Reviews show the date a site was reviewed and whether or not there’s invasive ad content (popups, etc.); they’re divided into the sections “New Listings,” “Regional Guide,” “Consumer Picks,” and “Staff Picks.” There’s also a “Staff Picks” icon that can go on the picked site itself, when such a site aligns with the personal quirks and preferences of a particular reviewer (“for example, Peter loves girls who wear glasses”).
“Gallery Features” provides “a bit of fun free content right here at Jane’s Guide”: Duvall puts up small galleries and profiles of photographers and artists whose work she enjoys here. JaneTalk is where the discussion forums reside. These seem to be natural extensions of Duvall’s irrepressible personality, which first manifested itself in a Jane’s Reviewed Adult Links section called “The Photo Challenge.” Here, readers could write in with a photo request to prove that Jane was, indeed, real. (Apparently, lots of people adamantly maintained that the site was run by a male.) Duvall describes such gems from “The Photo Challenge” as herself “eating a bowl of Wheaties, posing in a red satin nightgown and grabbing a beer from the fridge.”
The most challenging thing for Duvall about running today’s Jane’s Guide is “Keeping from getting burned out entirely.
“All of us take periodic breaks from reviewing, just because it’s almost impossible to keep a fresh eye if you do it constantly. It gets to the point that nothing is even interesting.”

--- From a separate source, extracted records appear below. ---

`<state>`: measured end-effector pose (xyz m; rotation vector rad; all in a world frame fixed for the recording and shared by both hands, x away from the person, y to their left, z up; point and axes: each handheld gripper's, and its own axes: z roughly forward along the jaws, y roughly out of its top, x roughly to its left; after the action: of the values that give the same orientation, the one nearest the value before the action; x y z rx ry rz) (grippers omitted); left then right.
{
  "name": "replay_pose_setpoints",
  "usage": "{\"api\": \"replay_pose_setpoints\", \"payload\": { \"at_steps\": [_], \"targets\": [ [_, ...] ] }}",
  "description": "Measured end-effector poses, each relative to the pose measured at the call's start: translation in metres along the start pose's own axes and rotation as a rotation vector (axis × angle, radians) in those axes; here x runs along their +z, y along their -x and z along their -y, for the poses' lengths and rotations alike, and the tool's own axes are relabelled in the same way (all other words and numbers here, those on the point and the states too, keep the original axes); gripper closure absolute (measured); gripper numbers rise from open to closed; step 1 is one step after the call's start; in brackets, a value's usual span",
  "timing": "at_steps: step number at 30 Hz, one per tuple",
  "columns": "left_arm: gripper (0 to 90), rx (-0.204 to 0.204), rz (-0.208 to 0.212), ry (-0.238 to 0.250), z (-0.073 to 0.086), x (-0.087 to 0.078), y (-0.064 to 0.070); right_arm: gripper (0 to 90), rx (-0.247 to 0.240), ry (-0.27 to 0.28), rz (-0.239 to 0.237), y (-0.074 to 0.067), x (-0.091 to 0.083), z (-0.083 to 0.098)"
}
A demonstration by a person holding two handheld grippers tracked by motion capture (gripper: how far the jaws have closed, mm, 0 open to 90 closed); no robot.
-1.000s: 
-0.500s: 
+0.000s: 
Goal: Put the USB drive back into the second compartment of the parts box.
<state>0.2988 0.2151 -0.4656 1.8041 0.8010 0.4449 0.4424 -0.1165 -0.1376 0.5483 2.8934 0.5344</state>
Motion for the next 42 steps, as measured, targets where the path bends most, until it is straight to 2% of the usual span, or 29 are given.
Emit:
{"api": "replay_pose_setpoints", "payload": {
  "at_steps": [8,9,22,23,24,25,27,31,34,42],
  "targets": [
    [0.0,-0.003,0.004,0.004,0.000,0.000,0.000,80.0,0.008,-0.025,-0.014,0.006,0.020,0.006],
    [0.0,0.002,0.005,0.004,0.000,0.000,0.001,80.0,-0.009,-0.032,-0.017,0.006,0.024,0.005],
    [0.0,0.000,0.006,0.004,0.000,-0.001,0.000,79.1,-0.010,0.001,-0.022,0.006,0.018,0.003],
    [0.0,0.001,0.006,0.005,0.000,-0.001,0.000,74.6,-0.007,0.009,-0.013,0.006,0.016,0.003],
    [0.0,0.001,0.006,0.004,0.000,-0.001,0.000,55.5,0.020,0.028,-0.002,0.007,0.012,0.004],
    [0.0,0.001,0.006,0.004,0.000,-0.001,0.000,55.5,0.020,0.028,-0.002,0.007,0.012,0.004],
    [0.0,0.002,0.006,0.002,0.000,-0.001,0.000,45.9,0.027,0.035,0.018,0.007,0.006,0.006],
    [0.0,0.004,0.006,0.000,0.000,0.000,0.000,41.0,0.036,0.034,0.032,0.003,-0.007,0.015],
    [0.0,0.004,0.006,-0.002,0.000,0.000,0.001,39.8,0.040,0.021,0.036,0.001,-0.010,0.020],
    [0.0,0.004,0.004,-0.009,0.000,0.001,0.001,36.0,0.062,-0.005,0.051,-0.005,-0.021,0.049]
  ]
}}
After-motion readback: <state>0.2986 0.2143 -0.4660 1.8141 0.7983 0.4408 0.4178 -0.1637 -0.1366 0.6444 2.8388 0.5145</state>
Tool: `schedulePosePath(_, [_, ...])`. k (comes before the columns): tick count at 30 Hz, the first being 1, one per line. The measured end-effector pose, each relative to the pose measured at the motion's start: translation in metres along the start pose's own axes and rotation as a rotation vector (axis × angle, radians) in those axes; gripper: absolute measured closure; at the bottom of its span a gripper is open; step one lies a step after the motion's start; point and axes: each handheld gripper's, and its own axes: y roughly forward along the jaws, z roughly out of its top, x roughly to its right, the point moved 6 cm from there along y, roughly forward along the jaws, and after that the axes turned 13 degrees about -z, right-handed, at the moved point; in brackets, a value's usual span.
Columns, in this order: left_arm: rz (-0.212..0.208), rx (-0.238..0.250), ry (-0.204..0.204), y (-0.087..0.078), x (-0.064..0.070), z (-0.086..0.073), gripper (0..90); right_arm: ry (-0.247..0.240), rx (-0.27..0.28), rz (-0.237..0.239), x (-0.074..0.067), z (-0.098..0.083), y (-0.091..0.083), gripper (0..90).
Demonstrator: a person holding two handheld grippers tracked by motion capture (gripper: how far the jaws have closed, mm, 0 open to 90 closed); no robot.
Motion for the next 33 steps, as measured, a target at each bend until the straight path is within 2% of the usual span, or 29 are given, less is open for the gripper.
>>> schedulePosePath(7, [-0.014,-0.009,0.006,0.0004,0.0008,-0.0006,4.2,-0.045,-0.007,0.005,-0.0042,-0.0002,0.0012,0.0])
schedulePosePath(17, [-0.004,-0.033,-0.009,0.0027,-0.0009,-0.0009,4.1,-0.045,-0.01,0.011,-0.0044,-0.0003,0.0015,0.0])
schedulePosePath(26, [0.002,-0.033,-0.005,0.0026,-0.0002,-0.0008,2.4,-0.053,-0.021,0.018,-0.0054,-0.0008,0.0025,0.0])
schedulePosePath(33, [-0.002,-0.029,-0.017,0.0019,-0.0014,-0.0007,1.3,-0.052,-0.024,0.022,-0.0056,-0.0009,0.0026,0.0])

What counter-balances this, of course, is the fun of “when I do find some little gem that I feel like is undiscovered.
“Usually these are in the form of someone else’s labor-of-love site. When I get to bring an audience to those, and hear back from the people who run them, it makes my day,” Duvall enthuses.

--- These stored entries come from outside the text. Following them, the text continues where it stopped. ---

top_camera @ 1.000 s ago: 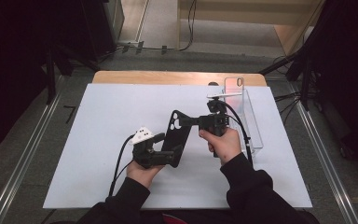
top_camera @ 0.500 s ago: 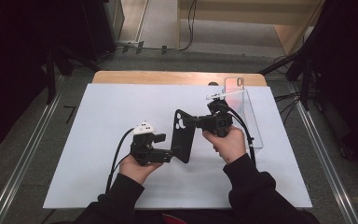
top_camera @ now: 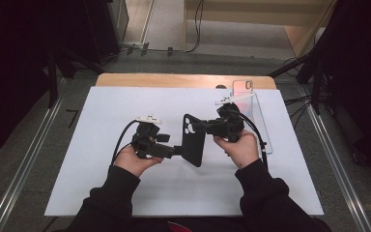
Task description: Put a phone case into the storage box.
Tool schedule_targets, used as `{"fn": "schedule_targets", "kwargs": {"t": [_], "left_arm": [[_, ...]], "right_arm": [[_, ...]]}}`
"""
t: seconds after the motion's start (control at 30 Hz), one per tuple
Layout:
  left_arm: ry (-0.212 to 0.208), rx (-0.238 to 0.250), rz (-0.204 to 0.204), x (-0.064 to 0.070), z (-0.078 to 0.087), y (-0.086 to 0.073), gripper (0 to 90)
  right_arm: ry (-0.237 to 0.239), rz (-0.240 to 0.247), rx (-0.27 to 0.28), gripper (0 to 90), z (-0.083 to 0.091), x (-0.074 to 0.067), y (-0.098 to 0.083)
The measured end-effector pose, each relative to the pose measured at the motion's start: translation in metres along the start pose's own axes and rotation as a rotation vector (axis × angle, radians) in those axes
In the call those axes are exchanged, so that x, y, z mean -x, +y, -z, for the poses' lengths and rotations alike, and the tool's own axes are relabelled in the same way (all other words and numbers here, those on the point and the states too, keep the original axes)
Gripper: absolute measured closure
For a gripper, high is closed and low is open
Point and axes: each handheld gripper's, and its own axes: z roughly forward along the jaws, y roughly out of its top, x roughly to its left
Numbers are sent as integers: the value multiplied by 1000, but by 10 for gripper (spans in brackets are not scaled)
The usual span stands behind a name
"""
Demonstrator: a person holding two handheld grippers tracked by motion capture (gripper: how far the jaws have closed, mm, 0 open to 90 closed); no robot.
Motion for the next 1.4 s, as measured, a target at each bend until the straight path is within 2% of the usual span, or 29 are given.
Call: {"fn": "schedule_targets", "kwargs": {"t": [0.13,0.17,0.23,0.3,0.37,0.5,0.57,0.63,0.77,0.97,1.1,1.4], "left_arm": [[-8,-12,-36,1,3,10,187],[-20,-6,-41,1,4,12,218],[-37,-25,-54,1,5,15,226],[-16,-51,-85,2,5,18,227],[17,-73,-90,3,5,21,227],[-8,-73,-79,0,4,22,280],[-7,-70,-97,0,3,22,280],[-13,-70,-133,0,4,22,280],[-54,-61,-151,-2,6,22,281],[-90,-57,-216,-1,9,20,280],[-107,-58,-241,1,9,20,280],[-131,-61,-276,1,6,18,289]], "right_arm": [[-3,30,1,768,1,0,0],[-2,40,3,768,1,0,0],[4,52,3,768,1,0,-1],[13,65,0,768,2,0,-1],[21,89,-8,768,2,1,-1],[39,116,-23,768,2,2,-2],[59,128,-26,768,2,3,-2],[88,137,-31,768,2,4,-2],[130,174,-47,768,3,4,-3],[190,220,-60,768,4,4,-4],[221,253,-72,767,3,1,-5],[281,289,-74,766,-3,-4,-7]]}}
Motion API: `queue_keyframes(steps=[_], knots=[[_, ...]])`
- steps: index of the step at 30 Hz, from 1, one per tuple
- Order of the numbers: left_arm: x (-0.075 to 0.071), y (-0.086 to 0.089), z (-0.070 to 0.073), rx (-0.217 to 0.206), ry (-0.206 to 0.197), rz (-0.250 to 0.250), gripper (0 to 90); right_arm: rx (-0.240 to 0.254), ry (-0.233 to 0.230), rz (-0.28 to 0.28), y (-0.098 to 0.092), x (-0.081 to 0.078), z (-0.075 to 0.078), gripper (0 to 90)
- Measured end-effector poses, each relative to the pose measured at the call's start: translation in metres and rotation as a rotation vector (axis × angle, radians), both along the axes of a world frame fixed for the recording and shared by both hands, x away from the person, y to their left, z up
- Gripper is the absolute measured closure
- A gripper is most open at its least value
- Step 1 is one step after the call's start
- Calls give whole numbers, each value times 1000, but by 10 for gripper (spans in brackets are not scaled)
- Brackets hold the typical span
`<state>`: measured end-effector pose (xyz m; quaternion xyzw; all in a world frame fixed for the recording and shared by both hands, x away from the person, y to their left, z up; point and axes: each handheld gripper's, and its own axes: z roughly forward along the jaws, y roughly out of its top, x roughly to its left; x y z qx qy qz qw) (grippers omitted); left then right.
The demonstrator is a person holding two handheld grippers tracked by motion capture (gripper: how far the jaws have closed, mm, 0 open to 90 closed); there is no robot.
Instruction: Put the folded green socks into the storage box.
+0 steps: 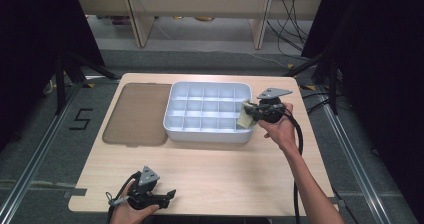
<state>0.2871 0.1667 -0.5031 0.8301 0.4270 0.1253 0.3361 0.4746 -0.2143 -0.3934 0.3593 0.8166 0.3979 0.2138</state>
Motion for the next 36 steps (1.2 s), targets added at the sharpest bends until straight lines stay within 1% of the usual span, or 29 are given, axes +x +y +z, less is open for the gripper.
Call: queue_keyframes(steps=[2, 3, 4, 5, 6, 7, 8, 9, 10, 13, 14, 15, 16, 17, 18, 19, 20, 23, 24, 26, 27, 28, 29, 31, 32, 33, 35, 36], knots=[[0, -1, 0, -5, -6, 1, 210, -17, 8, -6, 0, 5, -4, 762], [0, -1, 0, -8, -6, 1, 208, -25, 1, -16, 1, 7, -6, 762], [-1, -1, 0, -8, -5, -1, 206, -34, 3, -26, 3, 8, -7, 762], [-1, -1, 0, -9, -5, -1, 206, -41, -1, -18, 3, 9, -8, 761], [0, -1, 0, -8, -6, 0, 206, -47, -14, -18, 4, 11, -10, 761], [0, -1, 0, -8, -6, 1, 206, -55, 0, -22, 5, 12, -10, 761], [0, -1, -1, -12, -6, 2, 206, -61, -14, -21, 7, 13, -13, 761], [0, -1, -2, -16, -4, 5, 206, -69, 0, -24, 9, 12, -14, 761], [0, -1, -1, -14, -6, 7, 206, -98, -14, -16, 10, 14, -15, 761], [0, -1, -1, 2, -7, 1, 207, -152, -4, -26, 14, 15, -21, 761], [-1, -3, -2, -23, 0, 17, 207, -164, -4, -28, 15, 15, -22, 761], [-1, -2, -1, 8, -7, -7, 207, -179, -8, -26, 16, 16, -24, 760], [-1, -2, -1, 8, -2, -8, 207, -196, -19, -11, 15, 18, -26, 760], [-1, -2, -1, 8, -1, -9, 208, -192, -7, -22, 17, 17, -29, 760], [-1, -2, -1, 8, -3, -10, 209, -212, -15, -12, 18, 17, -30, 760], [-1, -2, -1, 12, 1, -11, 209, -216, -11, -15, 21, 15, -32, 760], [-1, -2, -1, 8, -7, -9, 210, -220, -20, -8, 23, 14, -35, 759], [-1, -2, -1, 10, -7, -8, 210, -255, -20, 12, 29, 11, -42, 758], [-1, -2, -1, 13, -3, -9, 211, -269, -33, 11, 30, 10, -45, 758], [-1, -2, -1, 12, 1, -9, 213, -279, -20, 25, 32, 9, -51, 758], [-1, -2, -1, 12, 0, -12, 213, -293, -33, 29, 33, 8, -54, 758], [-1, -3, -2, 2, 7, -6, 215, -297, -28, 36, 33, 8, -57, 758], [-1, -3, -2, 4, 7, -5, 216, -294, -21, 45, 33, 7, -59, 758], [-1, -2, -1, 12, -2, -13, 216, -293, -26, 39, 31, 6, -61, 757], [-1, -2, -1, 10, 0, -9, 216, -290, -13, 50, 30, 6, -61, 757], [-1, -2, -1, 10, 0, -8, 216, -281, -7, 46, 30, 5, -62, 757], [-1, -1, -1, 16, -3, -7, 217, -298, -2, 47, 30, 5, -64, 756], [-1, -1, -1, 7, -2, -7, 217, -322, -1, 50, 31, 4, -65, 757]])
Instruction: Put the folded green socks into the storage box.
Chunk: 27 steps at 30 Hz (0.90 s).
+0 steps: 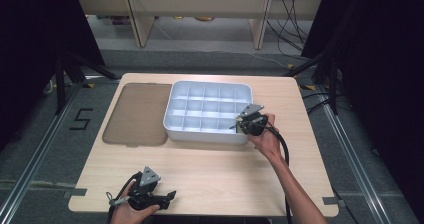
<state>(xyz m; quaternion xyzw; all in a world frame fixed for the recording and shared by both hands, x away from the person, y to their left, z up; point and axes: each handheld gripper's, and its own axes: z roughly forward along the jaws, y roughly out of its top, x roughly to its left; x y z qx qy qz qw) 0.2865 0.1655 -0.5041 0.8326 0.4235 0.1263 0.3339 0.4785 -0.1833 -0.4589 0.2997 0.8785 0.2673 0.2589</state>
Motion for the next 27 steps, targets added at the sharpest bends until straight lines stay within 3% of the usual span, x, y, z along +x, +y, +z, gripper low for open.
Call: queue_keyframes(steps=[6, 9, 11, 13, 17, 18, 19, 24, 26, 27], knots=[[0, 0, 0, -2, 6, 5, 217, 46, 49, -24, -3, 2, -3, 742], [0, 0, 1, -10, 2, 14, 217, 103, 62, -66, -6, 2, 1, 618], [0, 2, 2, -5, -6, 9, 217, 158, 73, -87, -7, 1, 7, 598], [0, 2, 2, -5, -6, 10, 217, 200, 64, -83, -10, 0, 14, 622], [1, 1, 1, 0, -9, 10, 217, 242, 59, -59, -14, -2, 29, 764], [0, -1, 0, -33, -13, 40, 217, 244, 85, -65, -14, -1, 30, 793], [0, 1, 2, 1, -3, 4, 217, 237, 96, -72, -14, -1, 30, 809], [0, 1, 1, -4, -1, 8, 217, 207, 147, -95, -8, 6, 19, 851], [0, 1, 1, 0, 3, 4, 217, 172, 183, -92, -6, 8, 15, 857], [0, 1, 0, 1, 2, 3, 217, 161, 180, -101, -5, 9, 13, 859]])
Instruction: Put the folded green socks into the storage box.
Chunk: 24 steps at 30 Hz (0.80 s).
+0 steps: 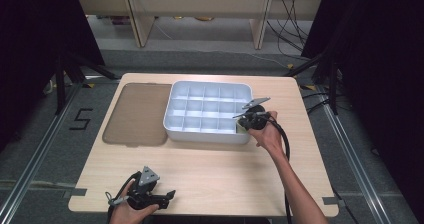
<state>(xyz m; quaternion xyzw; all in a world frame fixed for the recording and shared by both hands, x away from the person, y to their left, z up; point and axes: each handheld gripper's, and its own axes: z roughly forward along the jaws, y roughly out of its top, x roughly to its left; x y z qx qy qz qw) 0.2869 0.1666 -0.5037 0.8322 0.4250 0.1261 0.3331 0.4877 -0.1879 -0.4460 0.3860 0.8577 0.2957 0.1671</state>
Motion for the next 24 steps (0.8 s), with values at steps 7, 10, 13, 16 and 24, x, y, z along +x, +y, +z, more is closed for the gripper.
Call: queue_keyframes(steps=[7, 10, 13, 16, 24], knots=[[0, 0, 1, -2, -4, 4, 217, -79, 83, 13, 8, 9, -13, 865], [0, 1, 1, -2, -7, 1, 217, -84, 109, 14, 10, 12, -15, 867], [0, 1, 1, -2, -7, 1, 217, -89, 109, 22, 10, 13, -14, 862], [0, 0, 1, -3, -5, 1, 217, -65, 110, 13, 7, 11, -11, 852], [0, -1, 0, -8, 9, 5, 218, 27, 89, 1, -5, 2, 10, 820]])
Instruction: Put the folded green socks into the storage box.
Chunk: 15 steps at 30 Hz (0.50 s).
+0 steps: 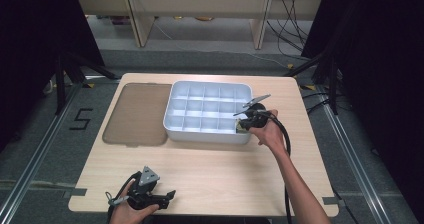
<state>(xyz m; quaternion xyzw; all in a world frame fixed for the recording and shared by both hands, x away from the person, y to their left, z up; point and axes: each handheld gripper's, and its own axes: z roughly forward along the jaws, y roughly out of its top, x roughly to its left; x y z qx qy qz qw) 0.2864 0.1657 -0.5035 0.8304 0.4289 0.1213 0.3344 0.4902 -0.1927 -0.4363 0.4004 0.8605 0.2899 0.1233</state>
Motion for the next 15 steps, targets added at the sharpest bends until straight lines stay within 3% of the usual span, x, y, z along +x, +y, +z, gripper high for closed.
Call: queue_keyframes(steps=[6, 7, 8, 9, 10, 13, 15], knots=[[1, 1, 0, 9, -7, -6, 217, 63, -78, -2, -7, -4, 11, 737], [1, 1, 0, 8, -8, -6, 217, 87, -110, -1, -7, -4, 11, 708], [1, 1, 0, 6, -9, -5, 218, 75, -95, -6, -8, -6, 15, 697], [1, 1, 1, 10, -7, -3, 218, 89, -118, -6, -7, -7, 15, 666], [1, 1, 1, 11, -9, -4, 218, 93, -90, -18, -6, -11, 18, 635], [1, 1, 0, 3, -6, -1, 217, 114, -134, -10, -8, -15, 21, 539], [1, 1, 0, 1, -4, -5, 217, 143, -130, -13, -7, -19, 24, 489]])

Duvall is not without her regrets; for instance, she says if she had it all to do over again, “I’d start with a much more sophisticated content management system. I never expected it to get so big or last so long, so it’s kind of been pieced together over time. That is the biggest thing, definitely.”
Also, “I wish we had a larger staff. There is so much I want to do that we don’t have time to implement.”
Surely her very active life outside of the Guide serves as a salve for annoyances such as this: “When I’m not busy running Websites, I’m off trying other things like rock climbing, scuba diving, and taekwondo. Most of my time is spent at my quiet little cabin in the woods; with my children, goofy orange-and-white cat, and lots of episodes of Buffy the Vampire Slayer on DVD to keep me entertained.”
The self-described “Jane of All Trades” gets another to add to her well-stocked hat rack: “Renaissance Jane.”